The removal takes effect immediately, a ZBT spokesperson told ABC News. The Zeta Beta Tau page has already been taken down from the University of Michigan's Greek life website.
Before its governing body voted to revoke the University of Michigan chapter, ZBT staff spent several months conducting a review with Michigan's Greek life and student life offices, Zeta Beta Tau said in a press release Tuesday.
"Through the course of this investigation it became clear that members were violating various fraternity policies, including those which prohibit hazing," ZBT said.
Kim Broekhuizen, associate director for public affairs at the university, told ABC News via email that ZBT had been removed from the University of Michigan in 2012, and in 2016 students "began the process of re-establishing the chapter."
"The group was still in the 'colony' status this week when the ZBT national organization removed the group's official recognition as affiliated with ZBT," Broekhuizen said.

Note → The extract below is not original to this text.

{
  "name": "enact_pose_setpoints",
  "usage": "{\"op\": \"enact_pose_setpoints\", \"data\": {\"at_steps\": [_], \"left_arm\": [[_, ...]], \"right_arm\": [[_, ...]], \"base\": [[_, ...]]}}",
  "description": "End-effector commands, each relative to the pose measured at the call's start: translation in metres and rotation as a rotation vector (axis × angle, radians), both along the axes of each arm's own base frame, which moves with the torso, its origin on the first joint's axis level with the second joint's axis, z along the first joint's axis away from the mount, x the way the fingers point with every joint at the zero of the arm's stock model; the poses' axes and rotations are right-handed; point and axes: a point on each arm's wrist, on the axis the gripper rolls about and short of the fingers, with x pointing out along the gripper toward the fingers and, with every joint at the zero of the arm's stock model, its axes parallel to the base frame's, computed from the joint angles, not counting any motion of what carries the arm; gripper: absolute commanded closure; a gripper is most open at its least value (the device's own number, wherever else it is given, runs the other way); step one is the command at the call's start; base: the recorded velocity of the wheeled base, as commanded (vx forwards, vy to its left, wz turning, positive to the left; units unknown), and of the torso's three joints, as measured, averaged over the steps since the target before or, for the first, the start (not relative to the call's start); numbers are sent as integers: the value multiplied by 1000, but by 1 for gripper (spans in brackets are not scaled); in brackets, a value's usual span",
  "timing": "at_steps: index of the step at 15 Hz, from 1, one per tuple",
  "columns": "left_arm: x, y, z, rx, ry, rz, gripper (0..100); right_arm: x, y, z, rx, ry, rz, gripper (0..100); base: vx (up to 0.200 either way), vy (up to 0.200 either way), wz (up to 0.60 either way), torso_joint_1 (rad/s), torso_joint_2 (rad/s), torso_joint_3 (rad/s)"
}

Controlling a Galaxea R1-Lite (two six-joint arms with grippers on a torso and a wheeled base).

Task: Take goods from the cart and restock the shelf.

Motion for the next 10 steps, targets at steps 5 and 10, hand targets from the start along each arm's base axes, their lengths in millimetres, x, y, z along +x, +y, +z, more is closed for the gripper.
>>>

"The U-M Dean of Students Office is offering assistance to the affected students," Broekhuizen added.
Zeta Beta Tau -- the world’s first Jewish fraternity -- is represented on about 90 campuses in North America, the organization said. Zeta Beta Tau said it was the first fraternity to ban pledging in 1989 "as a safeguard against hazing."
"The actions of the brothers of the Colony at the University of Michigan violated our policies and acted in ways antithetical to our mission and values. Health and safety is a top priority of Zeta Beta Tau, and we are committed to facilitating a positive fraternity experience."
The removal of ZBT comes after the University of Michigan's Interfraternity Council (IFC) in November "enacted a self-imposed suspension on all social and new member activities after learning that some member chapters were not consistently living up to its expectations for high standards of conduct," the IFC said.
The suspension was followed by an eight-week review "to identify necessary areas of improvement and develop reforms," IFC said.
On Jan. 3, the IFC began its "phased process of restoring social event privileges," which involves "chapters being notified of specific action plans they will need to complete."
"It is expected that chapters will continue to pursue ongoing internal reviews of practices as they develop necessary reforms," the IFC said. "These steps also will allow IFC chapters to foster more safe and inclusive environments for all University of Michigan community members."